NEWS

McDonald will have ally at his side when he joins VA

Deirdre Shesgreen

WASHINGTON – The Senate unanimously confirmed Bob McDonald to be the next Secretary of Veterans Affairs on Tuesday, even as some lawmakers sounded as if they were sending the former Procter & Gamble chief on an impossible mission.

During Tuesday's debate, lawmakers called the VA a "mess" and said McDonald would need every ounce of his military training and his corporate savvy to tackle the agency's widespread problems and manage its 300,000-plus employees.

But McDonald will have a secret weapon of sorts when he takes the helm of Washington's second-largest bureaucracy: a top deputy who also is a close and trusted friend.

McDonald and Sloan Gibson — who is serving as the acting VA secretary — have been good friends for 40 years, ever since they were classmates together at the U.S. Military Academy in the 1970s. During their senior year, they were nearly inseparable because they served as cadet leaders.

"Our offices and rooms were right next door to each other in the barracks," Gibson said Monday. "And we sat right across the mess hall table from each other, three meals a day every day, for our entire senior year."

Now, they will share a new set of barracks, working as a team to fix a dysfunctional agency that's under fire for mismanagement, a shortage of health care providers and an outdated technology system. A VA spokeswoman said McDonald could be sworn in and on the job before the end of the week.

McDonald, 61, was confirmed Tuesday by a 97-0 vote in the Senate. Gibson, who is also 61, was confirmed as the VA's deputy secretary about six months ago, and on May 30, President Barack Obama tapped him to be acting chief of the agency.
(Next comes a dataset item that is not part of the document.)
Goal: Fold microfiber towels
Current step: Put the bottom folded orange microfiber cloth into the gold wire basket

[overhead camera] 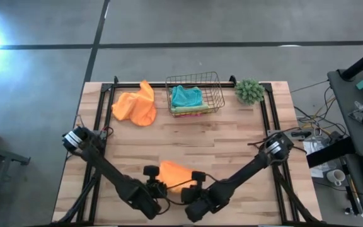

That's when Eric Shinseki, the former VA secretary, resigned amid revelations that employees at the Department of Veterans Affairs manipulated appointment logs to hide long wait times for tens of thousands of veterans seeking medical care.

Gibson has been trying to respond to those allegations and to address the VA's failings. On Monday, he sounded thrilled at the prospect of McDonald's imminent confirmation.

"One of the things that augurs very positively for the department is that folks aren't going to see any daylight between Bob and me," he said. "We see things very similarly. We have very similar world views, very similar value sets."

Paul Rieckhoff, CEO of the Iraq and Afghanistan Veterans of America, agreed that McDonald and Gibson's history of working together would be helpful as the two leaders try to fix the VA. He said they seem committed to changing the "tone and transparency" at the agency, noting that McDonald called him within a week of being nominated and gave him his cellphone number.

"But the real question for them both is: Can you get rid of the bad apples and can you draw talent?" Rieckhoff said. "If they can't get young bright people to go work at the VA, they're never going to move this mountain."

McDonald was a surprise pick to take over the VA; lawmakers and veterans groups said they had no indication he was under consideration for the appointment when the White House announced the news at the end of June.

Gibson said he did not put McDonald on the White House's radar, but he said the former corporate CEO was a "logical" choice.

"He's a West Point grad, served honorably, and has excelled through a long 30-plus year career in the corporate world," Gibson said. "Why would he not show up on the list?"

And when White House officials mentioned McDonald was in the mix as a possible replacement for Shinseki, Gibson provided a rave review.

"I said he'd be a great secretary," Gibson recalled, saying he told White House officials that McDonald was "an awesome guy ... (with) great values."

Like McDonald, Gibson had a long career in the private sector — working in the banking industry for more than two decades — before he joined the VA. He was vice chairman and chief financial officer at AmSouth Bancorporation, which was headquartered in Alabama until it merged with another institution, when he retired in 2004.

Gibson said the main knock on McDonald — that he lacks government experience — is overblown.

"There's either good management or there's bad management — whether it's in the private sector or the public sector or nonprofit," he said. "What Bob brings and ... what, to some degree, I'm trying to bring, are experiences and skills and capabilities around leadership and good management."

Asked what McDonald's first day on the job would be like, Gibson laughed.

"I've been here for 5 months and 8 days, and every day's been different so far," he said. "It's an extraordinarily complex place with any awful lot going on."

Rieckhoff said that while McDonald glided to confirmation, that smooth ride will be over soon.

"He's not going to have much of a honeymoon," he said.

In fact, Sen. Patty Murray, D-Wash., said McDonald "is faced with a truly monumental task," citing high veteran suicide rates, disability claims backlog and chronic homelessness, among other problems.

"He will have to deal with these and other issues all on day one," Murray said.